The busy track athlete and Kappa Alpha Theta sorority member appreciated how the classes progressed and built on each other as she completed her undergraduate work. An interest in public health prompted her to get her graduate degree in the field and become a research coordinator for a large National Institutes of Health grant at the University of Washington, where she started dental school.
“I knew I wanted a clinical degree and I fell in love with dentistry,” she said. With her bachelor’s degree in medical biology and Master of Public Health, she was well-qualified for her program. “I had everything covered for dental school,” she said.
Another 2017 graduate of the program, Tim Skog, earned his Ph.D. in neuroscience in 2023 from the University of Iowa. The Worthington, Minnesota, native chose the medical biology major to prepare him for a future clinical profession that included options such as occupational therapy and physical therapy as well as medical school.
While an undergraduate, Skog performed research in the lab of Cliff Summers, Ph.D., Nolop Distinguished Professor of Biology, and spent time shadowing a physician. The experience pushed him to reevaluate his postgraduate plans. “I found I enjoyed my time in the lab more than my time shadowing in the clinic,” he said. “I was a better fit at the bench rather than the bedside.”
His medical biology undergraduate degree served him well in his neuroscience graduate program. “The challenging courses paid off,” Skog said. “I had extensive knowledge of biochemistry, and that made me unique among my cohort in graduate school.”
The neuroscience Ph.D. is pivoting again after earning his terminal degree and is leaving the academic realm to become a medical writer for Trilogy Writing and Consulting, an international company that focuses on writing regulatory documents for pharmaceutical and biotech companies.

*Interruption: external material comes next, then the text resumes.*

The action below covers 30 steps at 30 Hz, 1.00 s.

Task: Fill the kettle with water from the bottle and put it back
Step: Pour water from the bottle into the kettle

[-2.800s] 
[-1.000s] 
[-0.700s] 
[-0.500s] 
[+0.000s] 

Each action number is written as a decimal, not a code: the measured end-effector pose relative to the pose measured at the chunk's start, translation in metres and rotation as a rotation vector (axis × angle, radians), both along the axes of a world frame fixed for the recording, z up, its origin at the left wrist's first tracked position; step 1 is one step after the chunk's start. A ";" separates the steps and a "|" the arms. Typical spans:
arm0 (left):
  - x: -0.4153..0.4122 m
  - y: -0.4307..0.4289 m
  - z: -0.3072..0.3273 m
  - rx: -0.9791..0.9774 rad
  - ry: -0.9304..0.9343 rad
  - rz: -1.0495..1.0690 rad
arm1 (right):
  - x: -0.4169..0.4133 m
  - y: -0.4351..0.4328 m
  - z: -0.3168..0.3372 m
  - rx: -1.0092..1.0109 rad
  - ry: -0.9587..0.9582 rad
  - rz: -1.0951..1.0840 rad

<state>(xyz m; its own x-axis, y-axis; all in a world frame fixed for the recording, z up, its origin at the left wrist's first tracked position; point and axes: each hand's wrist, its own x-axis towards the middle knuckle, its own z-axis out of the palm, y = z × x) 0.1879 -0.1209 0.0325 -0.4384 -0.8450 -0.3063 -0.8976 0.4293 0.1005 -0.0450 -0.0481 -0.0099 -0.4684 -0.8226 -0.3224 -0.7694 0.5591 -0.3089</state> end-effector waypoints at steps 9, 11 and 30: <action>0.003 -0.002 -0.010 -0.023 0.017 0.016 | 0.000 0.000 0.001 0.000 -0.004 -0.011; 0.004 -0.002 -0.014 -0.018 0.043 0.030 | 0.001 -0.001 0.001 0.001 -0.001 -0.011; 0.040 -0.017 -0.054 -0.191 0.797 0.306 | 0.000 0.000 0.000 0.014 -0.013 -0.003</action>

“I realized that what I truly liked about research in grad school was crafting the story about the data, and then I learned about the field of medical writing,” he said.

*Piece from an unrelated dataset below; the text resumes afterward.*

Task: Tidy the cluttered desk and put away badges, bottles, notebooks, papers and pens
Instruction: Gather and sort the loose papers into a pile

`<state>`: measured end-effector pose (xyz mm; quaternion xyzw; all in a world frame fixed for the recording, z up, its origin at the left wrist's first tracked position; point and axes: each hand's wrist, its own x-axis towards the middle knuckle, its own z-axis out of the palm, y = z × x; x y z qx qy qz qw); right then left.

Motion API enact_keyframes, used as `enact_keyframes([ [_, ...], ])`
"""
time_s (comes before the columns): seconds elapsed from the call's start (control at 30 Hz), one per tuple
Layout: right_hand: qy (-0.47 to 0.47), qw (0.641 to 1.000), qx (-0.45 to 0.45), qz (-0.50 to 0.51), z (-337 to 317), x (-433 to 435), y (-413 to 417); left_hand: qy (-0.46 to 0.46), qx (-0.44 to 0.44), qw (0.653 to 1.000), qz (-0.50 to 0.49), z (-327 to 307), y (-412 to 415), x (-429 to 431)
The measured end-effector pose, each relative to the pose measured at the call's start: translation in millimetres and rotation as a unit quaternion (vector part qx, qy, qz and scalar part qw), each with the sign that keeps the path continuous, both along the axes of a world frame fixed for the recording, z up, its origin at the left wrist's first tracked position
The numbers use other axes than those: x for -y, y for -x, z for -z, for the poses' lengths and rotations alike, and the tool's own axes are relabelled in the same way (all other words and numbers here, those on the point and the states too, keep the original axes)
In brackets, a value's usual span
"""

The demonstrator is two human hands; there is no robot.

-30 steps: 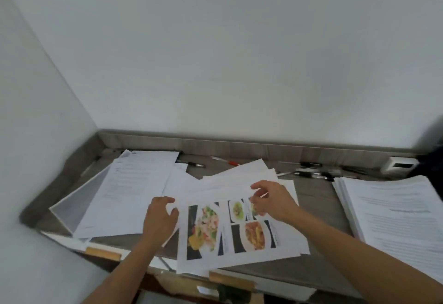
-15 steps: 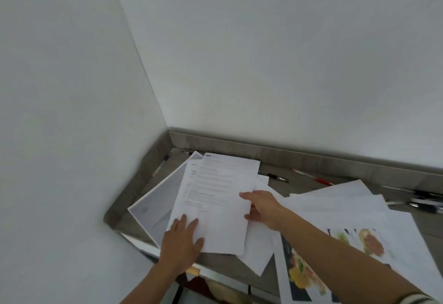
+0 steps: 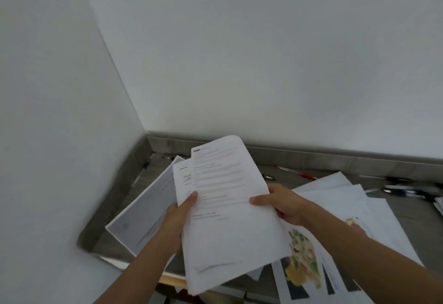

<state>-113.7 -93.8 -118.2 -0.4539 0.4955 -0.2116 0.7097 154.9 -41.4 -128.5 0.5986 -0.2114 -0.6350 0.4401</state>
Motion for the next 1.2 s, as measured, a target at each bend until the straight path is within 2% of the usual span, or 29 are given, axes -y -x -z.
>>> enact_keyframes([
  [0.07, 0.018, 0.997, -0.059, -0.038, -3, -9, 17, -0.011, -0.052, 0.998, 0.038, -5, 17, 6],
  [0.2, 0.057, 0.976, -0.207, -0.025, 0, -21, 58, -0.005, -0.047, 0.995, 0.091, 4, 58, 13],
  [0.3, 0.079, 0.968, -0.232, 0.053, 5, -32, 81, -0.029, -0.050, 0.993, 0.107, 13, 84, 7],
  [0.4, 0.098, 0.954, -0.283, 0.026, 7, -44, 96, -0.038, -0.041, 0.990, 0.128, 24, 107, 1],
  [0.47, 0.084, 0.955, -0.284, 0.020, 9, -48, 113, -0.037, -0.029, 0.988, 0.145, 29, 119, -1],
  [0.53, 0.097, 0.948, -0.286, 0.105, 14, -47, 140, -0.036, -0.014, 0.989, 0.142, 35, 130, -5],
  [0.6, 0.131, 0.902, -0.338, 0.236, 20, -40, 176, -0.047, -0.010, 0.991, 0.128, 41, 136, -10],
  [0.67, 0.119, 0.870, -0.376, 0.297, 32, -36, 218, -0.076, 0.000, 0.992, 0.105, 47, 142, -20],
  [0.73, 0.059, 0.872, -0.377, 0.305, 47, -31, 252, -0.095, 0.018, 0.992, 0.077, 50, 149, -28],
  [0.8, 0.007, 0.883, -0.334, 0.328, 47, -31, 259, -0.088, 0.025, 0.994, 0.059, 50, 153, -33],
  [0.87, -0.024, 0.906, -0.266, 0.329, 37, -32, 248, -0.084, 0.025, 0.995, 0.049, 50, 156, -35],
  [0.93, -0.027, 0.924, -0.239, 0.297, 33, -30, 239, -0.079, 0.024, 0.996, 0.038, 48, 158, -35],
  [1.1, -0.063, 0.949, -0.274, 0.146, 20, -28, 220, -0.063, 0.032, 0.997, 0.024, 44, 161, -40],
  [1.2, -0.032, 0.947, -0.307, 0.093, 10, -28, 218, -0.061, 0.027, 0.998, 0.021, 42, 161, -43],
])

Skog’s broad liberal arts education at USD laid the foundation for this next career move. “I developed a lot of my writing skills in my Honors seminars, and I worked at the Writing Center for two years,” he said. “I did a lot of writing as an undergraduate and I always liked science. I just never knew I could marry the two until a few years ago."
The Program’s Future
As biology chair, Kerby and faculty involved in the medical biology major constantly assess the program’s offerings and make changes that enhance the experience of undergraduate students. A new addition is the option to take a semester-long class to prepare students for the Medical College Admission Test (MCAT).
Kerby also organizes a professional pathways series for students majoring in any of the biology department’s programs. Students attend these regular meetings to talk with professionals from a variety of fields.

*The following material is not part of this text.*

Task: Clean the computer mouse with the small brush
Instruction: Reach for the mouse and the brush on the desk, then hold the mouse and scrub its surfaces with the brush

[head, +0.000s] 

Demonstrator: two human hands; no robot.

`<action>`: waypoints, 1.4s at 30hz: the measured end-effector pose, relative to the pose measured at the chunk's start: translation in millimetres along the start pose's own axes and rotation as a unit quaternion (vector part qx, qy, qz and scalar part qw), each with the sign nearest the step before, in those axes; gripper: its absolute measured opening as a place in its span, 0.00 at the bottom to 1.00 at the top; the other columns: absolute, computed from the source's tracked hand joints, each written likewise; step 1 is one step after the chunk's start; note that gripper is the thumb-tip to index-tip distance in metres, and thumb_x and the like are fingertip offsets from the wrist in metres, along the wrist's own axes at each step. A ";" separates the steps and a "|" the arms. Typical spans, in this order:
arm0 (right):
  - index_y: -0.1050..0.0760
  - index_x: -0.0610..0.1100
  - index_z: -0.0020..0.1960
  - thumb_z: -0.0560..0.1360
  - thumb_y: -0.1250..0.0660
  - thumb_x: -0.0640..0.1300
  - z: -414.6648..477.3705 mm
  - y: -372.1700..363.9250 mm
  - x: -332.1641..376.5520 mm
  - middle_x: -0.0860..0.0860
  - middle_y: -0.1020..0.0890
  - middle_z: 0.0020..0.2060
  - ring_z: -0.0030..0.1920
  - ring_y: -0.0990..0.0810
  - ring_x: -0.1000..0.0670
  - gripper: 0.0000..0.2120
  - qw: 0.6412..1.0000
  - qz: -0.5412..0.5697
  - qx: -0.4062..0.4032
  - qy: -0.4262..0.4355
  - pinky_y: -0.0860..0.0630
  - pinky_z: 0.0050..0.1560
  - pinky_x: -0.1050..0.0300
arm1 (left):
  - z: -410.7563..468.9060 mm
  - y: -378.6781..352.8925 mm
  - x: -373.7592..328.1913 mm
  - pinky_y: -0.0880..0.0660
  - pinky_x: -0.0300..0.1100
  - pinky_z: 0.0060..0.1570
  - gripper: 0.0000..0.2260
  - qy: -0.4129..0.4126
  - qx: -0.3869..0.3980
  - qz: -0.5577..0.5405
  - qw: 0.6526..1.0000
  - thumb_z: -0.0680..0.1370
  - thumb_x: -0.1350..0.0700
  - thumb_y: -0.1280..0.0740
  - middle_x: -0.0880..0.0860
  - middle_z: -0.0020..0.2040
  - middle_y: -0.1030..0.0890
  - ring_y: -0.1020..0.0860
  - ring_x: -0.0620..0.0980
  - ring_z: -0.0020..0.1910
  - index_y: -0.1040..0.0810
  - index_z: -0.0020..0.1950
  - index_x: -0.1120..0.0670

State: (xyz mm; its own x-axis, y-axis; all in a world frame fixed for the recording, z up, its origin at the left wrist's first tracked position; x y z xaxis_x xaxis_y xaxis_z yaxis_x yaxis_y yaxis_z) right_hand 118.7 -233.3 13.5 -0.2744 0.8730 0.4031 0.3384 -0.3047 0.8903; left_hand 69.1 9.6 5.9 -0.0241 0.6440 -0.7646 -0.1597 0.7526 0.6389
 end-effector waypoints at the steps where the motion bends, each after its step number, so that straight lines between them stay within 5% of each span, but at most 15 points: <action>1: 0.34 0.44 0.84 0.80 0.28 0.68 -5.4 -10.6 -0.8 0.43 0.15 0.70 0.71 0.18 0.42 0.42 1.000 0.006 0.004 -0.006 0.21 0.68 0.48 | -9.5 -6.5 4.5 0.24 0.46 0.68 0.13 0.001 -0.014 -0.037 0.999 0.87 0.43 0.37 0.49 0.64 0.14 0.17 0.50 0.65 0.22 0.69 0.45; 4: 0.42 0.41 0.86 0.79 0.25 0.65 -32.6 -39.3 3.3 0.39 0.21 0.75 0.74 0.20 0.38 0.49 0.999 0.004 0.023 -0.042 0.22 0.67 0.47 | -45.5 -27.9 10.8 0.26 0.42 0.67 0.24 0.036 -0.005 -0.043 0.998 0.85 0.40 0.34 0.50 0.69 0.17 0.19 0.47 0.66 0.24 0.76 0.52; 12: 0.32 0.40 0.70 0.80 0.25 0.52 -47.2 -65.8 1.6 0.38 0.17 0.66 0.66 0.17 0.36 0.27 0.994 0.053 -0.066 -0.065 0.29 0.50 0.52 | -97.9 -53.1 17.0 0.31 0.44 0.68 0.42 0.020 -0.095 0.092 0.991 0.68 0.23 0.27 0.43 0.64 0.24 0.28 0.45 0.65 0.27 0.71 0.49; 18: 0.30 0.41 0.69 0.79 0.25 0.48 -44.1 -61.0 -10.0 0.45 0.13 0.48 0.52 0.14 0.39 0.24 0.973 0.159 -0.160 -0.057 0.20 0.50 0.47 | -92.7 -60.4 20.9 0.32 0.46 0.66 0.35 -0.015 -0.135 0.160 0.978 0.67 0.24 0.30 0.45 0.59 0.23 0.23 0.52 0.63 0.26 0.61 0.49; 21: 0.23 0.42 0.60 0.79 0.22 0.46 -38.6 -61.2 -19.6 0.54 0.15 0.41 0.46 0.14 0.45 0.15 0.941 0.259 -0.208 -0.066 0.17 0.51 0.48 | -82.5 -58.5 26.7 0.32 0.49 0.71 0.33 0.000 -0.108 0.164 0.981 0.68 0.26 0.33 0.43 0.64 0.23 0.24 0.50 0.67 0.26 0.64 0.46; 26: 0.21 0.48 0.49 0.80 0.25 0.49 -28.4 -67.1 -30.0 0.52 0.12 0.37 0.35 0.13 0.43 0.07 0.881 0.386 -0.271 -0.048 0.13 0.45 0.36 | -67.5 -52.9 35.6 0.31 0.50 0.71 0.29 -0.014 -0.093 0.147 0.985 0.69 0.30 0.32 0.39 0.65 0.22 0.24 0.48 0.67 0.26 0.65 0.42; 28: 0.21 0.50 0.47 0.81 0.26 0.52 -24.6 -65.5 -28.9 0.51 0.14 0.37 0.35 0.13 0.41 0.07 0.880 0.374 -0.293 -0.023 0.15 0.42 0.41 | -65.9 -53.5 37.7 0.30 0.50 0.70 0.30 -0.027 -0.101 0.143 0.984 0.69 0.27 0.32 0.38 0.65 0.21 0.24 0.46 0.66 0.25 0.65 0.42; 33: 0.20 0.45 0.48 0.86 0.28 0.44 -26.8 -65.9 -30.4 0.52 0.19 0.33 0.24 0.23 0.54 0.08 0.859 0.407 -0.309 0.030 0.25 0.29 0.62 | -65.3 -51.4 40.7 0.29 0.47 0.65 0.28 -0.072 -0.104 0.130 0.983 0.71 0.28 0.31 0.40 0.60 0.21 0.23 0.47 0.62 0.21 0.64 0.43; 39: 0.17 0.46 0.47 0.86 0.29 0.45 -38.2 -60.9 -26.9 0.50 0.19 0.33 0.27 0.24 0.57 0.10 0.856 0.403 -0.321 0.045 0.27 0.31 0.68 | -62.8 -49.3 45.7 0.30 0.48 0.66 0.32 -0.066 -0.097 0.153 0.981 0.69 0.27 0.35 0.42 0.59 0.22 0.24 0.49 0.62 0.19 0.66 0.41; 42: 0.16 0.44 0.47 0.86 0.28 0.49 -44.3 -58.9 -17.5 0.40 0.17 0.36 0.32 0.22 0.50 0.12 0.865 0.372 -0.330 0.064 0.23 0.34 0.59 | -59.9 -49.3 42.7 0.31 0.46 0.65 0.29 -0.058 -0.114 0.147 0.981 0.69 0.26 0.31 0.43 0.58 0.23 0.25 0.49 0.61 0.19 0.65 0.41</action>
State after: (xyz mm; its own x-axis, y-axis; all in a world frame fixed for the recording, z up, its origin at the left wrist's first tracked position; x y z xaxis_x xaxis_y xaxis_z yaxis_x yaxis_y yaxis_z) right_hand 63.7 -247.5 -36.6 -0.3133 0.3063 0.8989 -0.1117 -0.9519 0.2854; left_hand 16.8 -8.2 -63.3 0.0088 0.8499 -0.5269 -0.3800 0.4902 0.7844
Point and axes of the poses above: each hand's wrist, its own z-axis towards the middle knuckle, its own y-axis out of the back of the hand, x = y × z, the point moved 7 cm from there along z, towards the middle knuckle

Not every medical biology major will attend medical school, of course. Competitive admissions policies are only part of the reason. The medical biology major and other options at USD give students the ability to change direction if they choose.
“That’s the great part of being at USD,” Kerby said. “We get a lot of high school students who have been told, ‘You’re smart, you should be a doctor.’ Then they come to college and realize they really like math and can major in that and get a job. Or they might not like blood. They can also switch degrees in the biology department."
USD medical biology students are equipped for a wide range of options after graduation, Kerby said. “No matter what future careers our graduates end up in, we take pride as a department in knowing that they all leave here with a high-quality education that prepares them for whatever might lie ahead.”